If you agree to your wife's term then you are in fact a cuckold!
_Posted via Mobile Device_


----------



## waylan (Apr 23, 2014)

Your wife is a repeat offender. She will continue to have her fun at your expense. That leaves you with two options:

1. Dump her. She has no respect for you. Find yourself a good women that treats you right.

2. Become a cuckold. A cuckold is a guy that enjoys having his wife have sex with other men. (Some like to be humiliated as well.)

I don't get the whole cuckold thing myself but hey whatever works for some people.


----------



## ThePheonix (Jan 3, 2013)

Haiku said:


> I work and come home. I know it may sound self serving but I cook and clean and do laundry. She is nice to me and compliments me saying she is living a dream.


You sound like an excellent house boy my man. I'm sure she does appreciate it. Let me be straight with you Dawg; you may love her but she has absolutely no respect for you. Neither does she love you. If she did, she wouldn't be the "clubs" bang girl. Also, you need to cut the crap about the 17 year old daughter. That's an excuse to not leave in order to take what crumbs she throws you.
Here's another bit of knowledge for you, et. al. with wives and girlfriends who need attention from other guys. These gals are fu--able. If you think they are not, you're fooling yourself. (well, maybe 1 is 10 is not. The rest have probably already done some other guy.)


----------



## Squeakr (May 1, 2013)

waylan said:


> 2. Become a cuckold. A cuckold is a guy that enjoys having his wife have sex with other men. (Some like to be humiliated as well.)
> 
> I don't get the whole cuckold thing myself but hey whatever works for some people.

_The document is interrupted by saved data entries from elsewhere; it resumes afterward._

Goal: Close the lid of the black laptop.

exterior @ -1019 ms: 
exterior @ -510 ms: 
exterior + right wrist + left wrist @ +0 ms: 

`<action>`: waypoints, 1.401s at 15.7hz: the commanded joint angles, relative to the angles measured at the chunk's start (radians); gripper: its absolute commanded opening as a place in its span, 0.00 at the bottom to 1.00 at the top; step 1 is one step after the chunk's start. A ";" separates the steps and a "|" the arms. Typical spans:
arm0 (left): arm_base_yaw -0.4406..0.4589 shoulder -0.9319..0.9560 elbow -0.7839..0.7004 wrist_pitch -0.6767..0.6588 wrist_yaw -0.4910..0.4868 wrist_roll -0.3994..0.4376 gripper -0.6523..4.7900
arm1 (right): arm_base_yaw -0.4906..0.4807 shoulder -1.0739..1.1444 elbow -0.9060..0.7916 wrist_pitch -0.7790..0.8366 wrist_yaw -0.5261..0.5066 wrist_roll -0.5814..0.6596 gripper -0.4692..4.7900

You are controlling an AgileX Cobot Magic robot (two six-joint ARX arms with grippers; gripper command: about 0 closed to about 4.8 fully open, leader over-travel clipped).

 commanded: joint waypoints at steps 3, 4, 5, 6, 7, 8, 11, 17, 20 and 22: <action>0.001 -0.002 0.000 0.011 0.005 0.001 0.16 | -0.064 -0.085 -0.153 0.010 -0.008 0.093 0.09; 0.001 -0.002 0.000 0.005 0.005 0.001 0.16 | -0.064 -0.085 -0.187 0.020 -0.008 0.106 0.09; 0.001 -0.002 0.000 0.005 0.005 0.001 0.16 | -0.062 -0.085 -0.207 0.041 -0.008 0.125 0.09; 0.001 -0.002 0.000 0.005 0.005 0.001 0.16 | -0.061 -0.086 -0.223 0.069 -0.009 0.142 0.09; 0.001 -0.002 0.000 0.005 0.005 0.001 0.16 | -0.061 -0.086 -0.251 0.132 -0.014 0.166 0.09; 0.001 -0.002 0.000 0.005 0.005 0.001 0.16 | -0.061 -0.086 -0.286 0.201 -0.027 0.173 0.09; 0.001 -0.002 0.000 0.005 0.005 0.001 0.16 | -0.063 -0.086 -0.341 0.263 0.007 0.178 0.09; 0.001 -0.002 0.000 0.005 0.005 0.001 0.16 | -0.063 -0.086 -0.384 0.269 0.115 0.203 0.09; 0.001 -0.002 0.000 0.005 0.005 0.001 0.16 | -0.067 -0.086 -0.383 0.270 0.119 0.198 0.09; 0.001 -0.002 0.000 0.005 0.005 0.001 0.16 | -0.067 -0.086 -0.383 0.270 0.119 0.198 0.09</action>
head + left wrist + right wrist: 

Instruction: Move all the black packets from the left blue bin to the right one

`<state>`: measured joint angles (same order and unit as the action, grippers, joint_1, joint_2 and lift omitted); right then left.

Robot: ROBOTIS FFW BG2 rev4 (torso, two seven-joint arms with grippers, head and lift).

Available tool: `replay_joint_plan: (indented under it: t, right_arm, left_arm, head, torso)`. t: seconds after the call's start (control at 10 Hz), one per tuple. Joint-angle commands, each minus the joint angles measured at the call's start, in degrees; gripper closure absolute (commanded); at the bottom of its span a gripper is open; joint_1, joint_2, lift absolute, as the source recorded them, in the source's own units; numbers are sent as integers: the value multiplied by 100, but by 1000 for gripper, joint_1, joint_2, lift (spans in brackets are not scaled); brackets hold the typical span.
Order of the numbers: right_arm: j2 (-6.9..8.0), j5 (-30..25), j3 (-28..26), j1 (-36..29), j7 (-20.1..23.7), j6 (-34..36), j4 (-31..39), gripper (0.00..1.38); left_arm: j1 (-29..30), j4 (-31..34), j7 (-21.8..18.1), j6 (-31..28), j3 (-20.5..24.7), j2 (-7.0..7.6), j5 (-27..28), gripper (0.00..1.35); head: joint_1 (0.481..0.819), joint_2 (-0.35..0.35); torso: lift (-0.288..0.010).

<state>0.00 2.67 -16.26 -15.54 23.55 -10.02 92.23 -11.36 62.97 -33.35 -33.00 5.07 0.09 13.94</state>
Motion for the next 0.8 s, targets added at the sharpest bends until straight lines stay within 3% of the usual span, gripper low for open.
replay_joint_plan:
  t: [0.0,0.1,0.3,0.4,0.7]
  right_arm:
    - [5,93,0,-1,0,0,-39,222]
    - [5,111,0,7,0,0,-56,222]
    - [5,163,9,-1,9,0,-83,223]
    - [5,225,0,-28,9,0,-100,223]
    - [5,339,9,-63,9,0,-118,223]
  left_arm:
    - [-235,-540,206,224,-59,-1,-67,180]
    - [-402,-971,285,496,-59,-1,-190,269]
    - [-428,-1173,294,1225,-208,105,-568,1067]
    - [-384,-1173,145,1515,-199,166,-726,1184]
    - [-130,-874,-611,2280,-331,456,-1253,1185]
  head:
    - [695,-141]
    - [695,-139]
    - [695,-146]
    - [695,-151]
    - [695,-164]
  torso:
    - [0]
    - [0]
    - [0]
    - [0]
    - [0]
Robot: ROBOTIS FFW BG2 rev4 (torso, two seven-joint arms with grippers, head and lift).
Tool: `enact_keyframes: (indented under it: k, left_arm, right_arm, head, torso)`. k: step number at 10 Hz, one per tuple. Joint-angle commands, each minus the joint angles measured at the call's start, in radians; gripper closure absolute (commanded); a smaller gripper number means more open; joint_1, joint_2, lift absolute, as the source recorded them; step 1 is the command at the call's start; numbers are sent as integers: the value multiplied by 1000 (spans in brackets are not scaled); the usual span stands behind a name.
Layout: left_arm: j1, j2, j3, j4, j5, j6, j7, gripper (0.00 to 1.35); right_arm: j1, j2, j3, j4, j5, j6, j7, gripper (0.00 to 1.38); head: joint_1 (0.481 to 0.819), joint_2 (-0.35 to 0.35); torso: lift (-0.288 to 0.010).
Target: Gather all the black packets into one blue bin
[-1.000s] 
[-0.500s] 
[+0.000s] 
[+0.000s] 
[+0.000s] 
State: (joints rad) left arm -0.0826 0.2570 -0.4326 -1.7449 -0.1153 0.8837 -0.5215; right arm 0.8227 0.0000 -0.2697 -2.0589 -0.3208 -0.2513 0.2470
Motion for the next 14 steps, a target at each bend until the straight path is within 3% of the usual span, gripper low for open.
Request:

That is the fetish definition, the original definition is a man whose wife has had or does have sex with other men, but it doesn't necessarily have the agreement or knowledge part for the husband, so if she is cheating a hiding it and he is unaware, he is still a cuckold by the original definition.

I personally don't like the terms use at all, as even though the original terminology might be meant or intended when describing the BH and his situation, too many only know the fetish definition and thus the guy looks and is portrayed worse than he should in the public's eye and also too many still think the guy is cuckolded if his wife says the A is over and yet still sneaks away. He never gave consent to it, but people assume he is cuckolded which in the fetish terminology gives the consent part.


----------



## NotLikeYou (Aug 30, 2011)

Haiku's woman cheats

A wrestler is beaten down

Self respect is lost.


----------



## Squeakr (May 1, 2013)

NotLikeYou said:


> Haiku's woman cheats
> 
> A wrestler is beaten down
> 
> Self respect is lost.


Nice!!!


----------



## Pault (Aug 15, 2012)

Seems like nearly all they guys have the same basic message. Take control of the situation and fast. Your W likes the attention, most people like the attention of the opposite sex (and even some of the same sex) BUT and here is the boundry. When that requirements takes hold and starts to invade the boundries of your marridge vows then you have the right to step in and call it a day.

You have basically 3 options.
_ Suck it up and live with it
_ Take control of your W and lay down the finer boundries and clearly let her know - one more step over that line and its bye bye
_Hit her with D papers now and see if she realy wants to be committed. I doubt that theis will have much effect unless you make it clear that you mean business. 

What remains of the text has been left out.